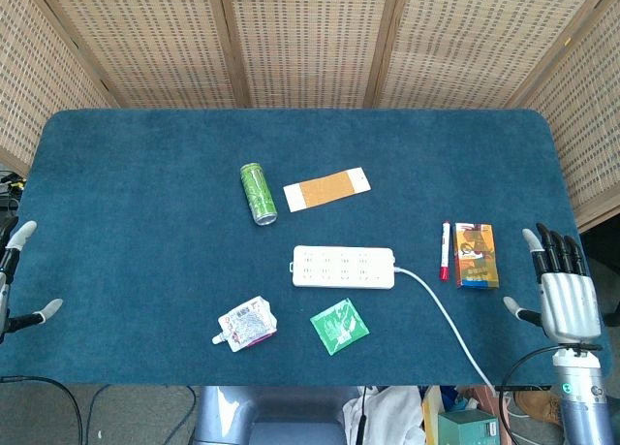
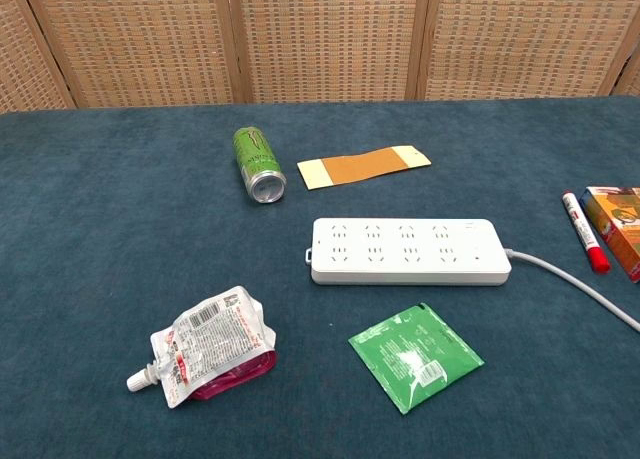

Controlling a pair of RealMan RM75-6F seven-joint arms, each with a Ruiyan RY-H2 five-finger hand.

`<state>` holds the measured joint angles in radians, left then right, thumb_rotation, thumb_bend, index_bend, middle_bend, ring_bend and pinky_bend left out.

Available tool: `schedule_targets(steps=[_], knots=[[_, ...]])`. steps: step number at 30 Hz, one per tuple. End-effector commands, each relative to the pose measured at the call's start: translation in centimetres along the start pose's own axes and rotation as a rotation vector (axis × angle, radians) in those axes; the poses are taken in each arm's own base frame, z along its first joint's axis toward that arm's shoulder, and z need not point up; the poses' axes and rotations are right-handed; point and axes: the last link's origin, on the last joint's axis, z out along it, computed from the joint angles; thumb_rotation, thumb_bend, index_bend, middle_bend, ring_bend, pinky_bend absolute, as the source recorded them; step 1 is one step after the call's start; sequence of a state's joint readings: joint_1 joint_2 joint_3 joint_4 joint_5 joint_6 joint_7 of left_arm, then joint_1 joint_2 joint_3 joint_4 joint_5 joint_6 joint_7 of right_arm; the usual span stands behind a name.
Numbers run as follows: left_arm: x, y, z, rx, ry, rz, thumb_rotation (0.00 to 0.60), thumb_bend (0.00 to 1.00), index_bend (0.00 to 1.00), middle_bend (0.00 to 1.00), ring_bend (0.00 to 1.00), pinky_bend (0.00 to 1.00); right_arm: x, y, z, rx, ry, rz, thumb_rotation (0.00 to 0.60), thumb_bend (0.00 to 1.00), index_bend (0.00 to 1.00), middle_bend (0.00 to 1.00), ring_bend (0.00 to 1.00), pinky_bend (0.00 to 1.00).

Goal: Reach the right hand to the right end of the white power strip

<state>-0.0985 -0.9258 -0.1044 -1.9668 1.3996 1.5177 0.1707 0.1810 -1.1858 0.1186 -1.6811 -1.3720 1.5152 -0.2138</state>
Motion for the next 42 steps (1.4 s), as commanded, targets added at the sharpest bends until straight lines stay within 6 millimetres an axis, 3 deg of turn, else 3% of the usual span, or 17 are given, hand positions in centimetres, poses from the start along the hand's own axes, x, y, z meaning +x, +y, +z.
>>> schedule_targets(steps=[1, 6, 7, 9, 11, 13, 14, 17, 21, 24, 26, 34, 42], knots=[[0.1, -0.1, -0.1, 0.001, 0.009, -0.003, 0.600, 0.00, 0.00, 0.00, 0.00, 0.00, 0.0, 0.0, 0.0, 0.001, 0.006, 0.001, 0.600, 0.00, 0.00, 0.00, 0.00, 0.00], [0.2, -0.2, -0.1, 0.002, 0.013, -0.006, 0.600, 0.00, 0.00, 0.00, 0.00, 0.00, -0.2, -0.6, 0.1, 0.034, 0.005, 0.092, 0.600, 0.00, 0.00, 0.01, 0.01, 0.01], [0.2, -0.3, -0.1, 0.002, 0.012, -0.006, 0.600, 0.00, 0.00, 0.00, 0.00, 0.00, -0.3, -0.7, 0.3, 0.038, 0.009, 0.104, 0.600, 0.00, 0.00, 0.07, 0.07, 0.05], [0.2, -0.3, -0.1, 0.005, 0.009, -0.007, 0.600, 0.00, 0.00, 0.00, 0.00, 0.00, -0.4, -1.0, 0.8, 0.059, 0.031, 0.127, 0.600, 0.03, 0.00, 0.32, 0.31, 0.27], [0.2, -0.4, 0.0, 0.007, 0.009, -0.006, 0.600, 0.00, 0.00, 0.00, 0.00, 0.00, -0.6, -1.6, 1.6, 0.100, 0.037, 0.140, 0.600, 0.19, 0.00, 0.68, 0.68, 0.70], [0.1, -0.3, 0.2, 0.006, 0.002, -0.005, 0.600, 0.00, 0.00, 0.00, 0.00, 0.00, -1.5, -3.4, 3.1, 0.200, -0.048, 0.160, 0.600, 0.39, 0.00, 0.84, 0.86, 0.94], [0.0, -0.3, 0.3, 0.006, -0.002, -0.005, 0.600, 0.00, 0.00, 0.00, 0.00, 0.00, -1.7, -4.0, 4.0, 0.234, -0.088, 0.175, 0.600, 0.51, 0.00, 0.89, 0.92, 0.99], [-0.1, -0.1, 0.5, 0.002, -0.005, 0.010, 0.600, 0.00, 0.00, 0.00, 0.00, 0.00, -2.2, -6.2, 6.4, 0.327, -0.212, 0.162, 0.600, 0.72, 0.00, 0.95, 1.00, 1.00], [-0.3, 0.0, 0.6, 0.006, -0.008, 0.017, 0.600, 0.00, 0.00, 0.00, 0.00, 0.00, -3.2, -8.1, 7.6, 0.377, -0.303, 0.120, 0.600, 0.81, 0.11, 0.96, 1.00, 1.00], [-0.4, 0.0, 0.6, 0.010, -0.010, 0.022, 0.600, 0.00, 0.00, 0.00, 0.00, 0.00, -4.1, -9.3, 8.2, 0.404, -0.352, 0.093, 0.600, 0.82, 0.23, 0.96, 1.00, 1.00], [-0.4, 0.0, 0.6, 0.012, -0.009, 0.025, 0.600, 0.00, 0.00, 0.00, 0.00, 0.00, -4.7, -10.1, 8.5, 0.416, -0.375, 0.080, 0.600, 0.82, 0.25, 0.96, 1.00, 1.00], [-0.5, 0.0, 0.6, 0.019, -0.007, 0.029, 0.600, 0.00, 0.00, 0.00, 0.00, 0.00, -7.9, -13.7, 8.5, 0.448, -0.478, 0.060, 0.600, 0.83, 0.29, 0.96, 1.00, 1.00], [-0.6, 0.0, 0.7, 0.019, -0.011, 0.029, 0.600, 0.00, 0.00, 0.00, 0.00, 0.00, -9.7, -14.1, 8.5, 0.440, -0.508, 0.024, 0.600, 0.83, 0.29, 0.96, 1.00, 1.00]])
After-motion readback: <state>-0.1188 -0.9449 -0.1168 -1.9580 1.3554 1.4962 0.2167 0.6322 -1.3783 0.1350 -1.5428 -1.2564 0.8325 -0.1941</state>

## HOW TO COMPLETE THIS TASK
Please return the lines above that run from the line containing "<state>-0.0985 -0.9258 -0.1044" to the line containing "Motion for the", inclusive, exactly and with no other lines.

## RESPONSE TO THE EXERCISE
<state>-0.0985 -0.9258 -0.1044 -1.9668 1.3996 1.5177 0.1707 0.1810 -1.1858 0.1186 -1.6811 -1.3720 1.5152 -0.2138</state>
Motion for the next 42 steps (1.4 s), as commanded, targets added at the sharpest bends until straight lines stay within 6 millimetres an axis, 3 deg of turn, else 3% of the usual span, or 17 are given, hand positions in centimetres, poses from the start along the hand's own axes, x, y, z meaning +x, +y, +z.

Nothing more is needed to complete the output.